People v. Stortz CA1/1
Filed 3/4/26 P. v. Stortz CA1/1 NOT TO BE PUBLISHED IN OFFICIAL REPORTS California Rules of Court, rule 8.1115(a), prohibits courts and parties from citing or relying on opinions not certified for publication or ordered published, except as specified by rule 8.1115(b). This opinion has not been certified for publication or ordered published for purposes of rule 8.1115.
IN THE COURT OF APPEAL OF THE STATE OF CALIFORNIA
FIRST APPELLATE DISTRICT
DIVISION ONE
THE PEOPLE,
Plaintiff and Respondent, A171098 v. (San Francisco City & County MICHAEL STORTZ, Super Ct. No. CRI23016291) Defendant and Appellant.
MEMORANDUM OPINION1 Michael Stortz was sentenced to five years’ imprisonment after a jury convicted him of kidnapping. (Pen. Code,2 § 207, subd. (a).) In this appeal, he urges us to reverse that conviction, arguing the trial court erroneously denied Stortz’s request to represent himself under Faretta v.
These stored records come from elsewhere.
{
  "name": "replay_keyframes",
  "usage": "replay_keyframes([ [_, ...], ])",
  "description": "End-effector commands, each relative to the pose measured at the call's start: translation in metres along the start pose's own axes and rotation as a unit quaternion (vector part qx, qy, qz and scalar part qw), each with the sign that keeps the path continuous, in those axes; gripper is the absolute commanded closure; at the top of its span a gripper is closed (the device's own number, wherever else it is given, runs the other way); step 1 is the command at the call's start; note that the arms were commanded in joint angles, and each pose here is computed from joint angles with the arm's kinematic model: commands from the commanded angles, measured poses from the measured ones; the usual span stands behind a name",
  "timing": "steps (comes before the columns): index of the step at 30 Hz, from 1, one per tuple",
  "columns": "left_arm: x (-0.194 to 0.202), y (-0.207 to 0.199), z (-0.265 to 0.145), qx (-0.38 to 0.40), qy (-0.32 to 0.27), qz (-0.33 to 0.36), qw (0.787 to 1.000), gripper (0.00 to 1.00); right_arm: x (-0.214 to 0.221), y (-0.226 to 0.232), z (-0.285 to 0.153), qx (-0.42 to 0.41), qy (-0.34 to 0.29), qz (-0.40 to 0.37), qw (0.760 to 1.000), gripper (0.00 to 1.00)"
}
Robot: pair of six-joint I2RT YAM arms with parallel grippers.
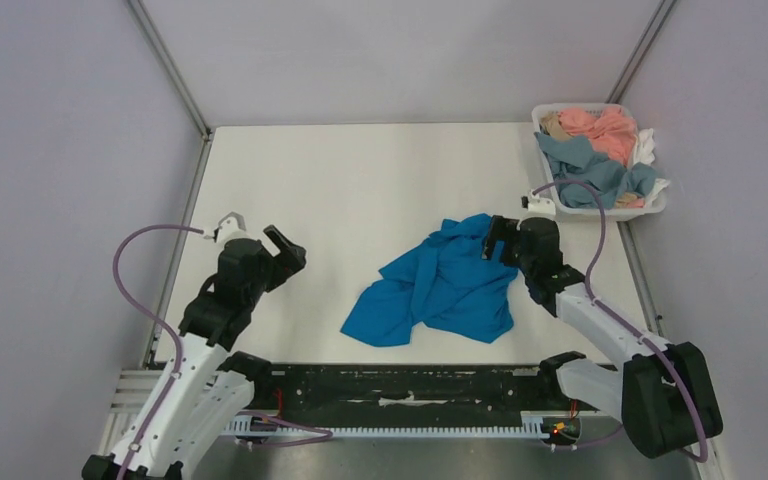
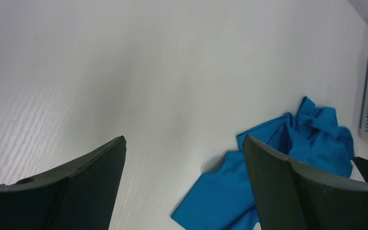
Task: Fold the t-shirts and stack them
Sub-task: Move the tshirt to the center of the board, then flatten out the tshirt
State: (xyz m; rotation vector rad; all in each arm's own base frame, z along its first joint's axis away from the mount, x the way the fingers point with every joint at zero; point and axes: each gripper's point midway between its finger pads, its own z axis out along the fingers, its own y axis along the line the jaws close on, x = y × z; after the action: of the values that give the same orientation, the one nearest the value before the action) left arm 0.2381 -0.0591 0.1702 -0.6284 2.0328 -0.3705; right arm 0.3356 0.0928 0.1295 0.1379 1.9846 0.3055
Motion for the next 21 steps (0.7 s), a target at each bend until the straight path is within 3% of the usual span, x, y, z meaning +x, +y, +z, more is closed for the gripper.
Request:
replay_keyframes([
  [1,0.046,-0.010,0.009,0.025,0.109,-0.004,0.994,0.05,-0.016,-0.054,-0.019,0.147,-0.017,-0.042,0.988,0.02],
  [6,0.110,-0.037,0.017,0.067,0.215,0.067,0.972,0.07,-0.030,-0.038,-0.032,0.099,-0.042,-0.046,0.993,0.02],
  [9,0.150,-0.041,0.018,0.051,0.257,0.142,0.955,0.07,-0.035,-0.004,-0.033,0.002,-0.047,-0.074,0.996,0.02],
  [14,0.196,-0.032,0.022,0.011,0.310,0.220,0.925,0.12,-0.037,0.050,-0.030,-0.144,-0.043,-0.149,0.977,0.02],
  [21,0.231,-0.026,0.025,0.001,0.346,0.246,0.905,0.15,-0.031,0.067,-0.010,-0.140,-0.021,-0.185,0.972,0.02],
])
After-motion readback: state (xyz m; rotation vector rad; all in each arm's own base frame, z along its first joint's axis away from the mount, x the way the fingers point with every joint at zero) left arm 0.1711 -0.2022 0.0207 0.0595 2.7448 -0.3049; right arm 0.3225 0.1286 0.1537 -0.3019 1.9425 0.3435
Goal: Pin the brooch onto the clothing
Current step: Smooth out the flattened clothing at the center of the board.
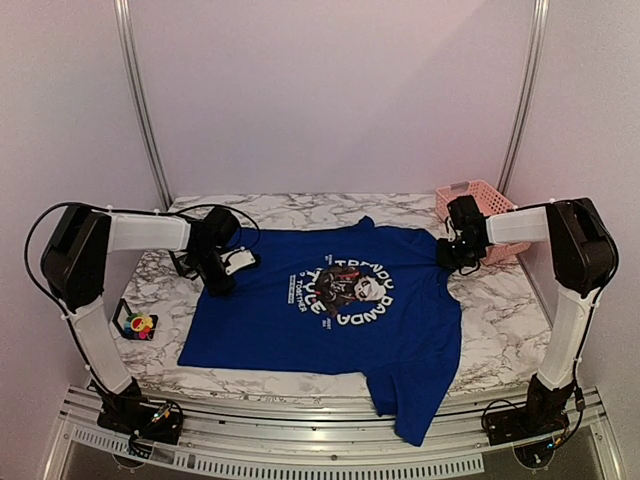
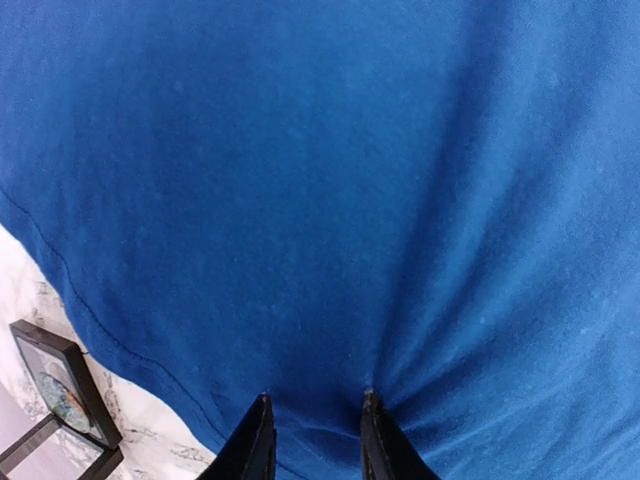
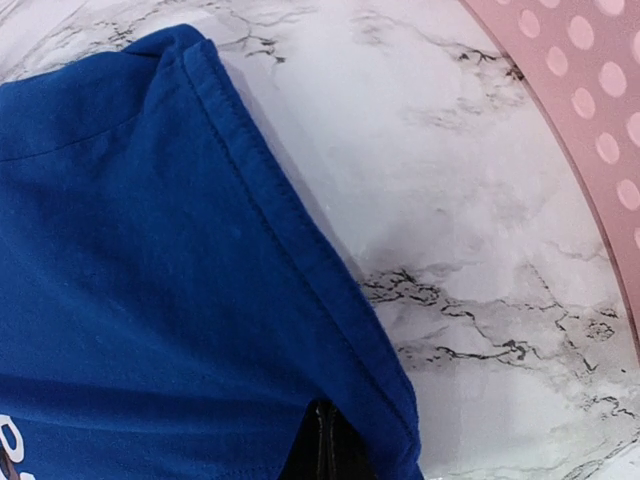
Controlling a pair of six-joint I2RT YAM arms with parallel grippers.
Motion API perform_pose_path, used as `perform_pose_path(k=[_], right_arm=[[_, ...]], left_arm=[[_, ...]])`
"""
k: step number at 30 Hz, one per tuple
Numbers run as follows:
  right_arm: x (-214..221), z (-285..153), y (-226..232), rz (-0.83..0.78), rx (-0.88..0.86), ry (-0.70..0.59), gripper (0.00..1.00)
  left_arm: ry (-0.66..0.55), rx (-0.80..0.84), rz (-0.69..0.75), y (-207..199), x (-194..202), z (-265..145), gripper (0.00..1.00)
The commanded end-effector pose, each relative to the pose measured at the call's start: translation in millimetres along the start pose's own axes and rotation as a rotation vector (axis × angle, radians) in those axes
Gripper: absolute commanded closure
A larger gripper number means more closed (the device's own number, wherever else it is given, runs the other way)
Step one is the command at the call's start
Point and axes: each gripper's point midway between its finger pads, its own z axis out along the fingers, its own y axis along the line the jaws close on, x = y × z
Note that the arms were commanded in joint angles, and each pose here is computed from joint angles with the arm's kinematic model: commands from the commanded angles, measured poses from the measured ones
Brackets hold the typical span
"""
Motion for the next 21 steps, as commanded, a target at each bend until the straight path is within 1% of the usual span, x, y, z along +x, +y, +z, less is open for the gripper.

California (1975) 422 U.S. 806 (Faretta). As we explain below, the trial court’s denial of Stortz’s Faretta motion at the preliminary-hearing stage was harmless beyond a reasonable doubt, and Stortz has forfeited any appellate claim with respect to representing himself at trial. Accordingly, we will affirm.
1 We resolve this case by memorandum opinion. (Cal. Stds. Jud. Admin., § 8.1.) We provide a limited factual summary because our opinion is unpublished and the parties know, or should know, “the facts of the case and its procedural history.” (People v. Garcia (2002) 97 Cal.App.4th 847, 851.) 2 All statutory references are to the Penal Code.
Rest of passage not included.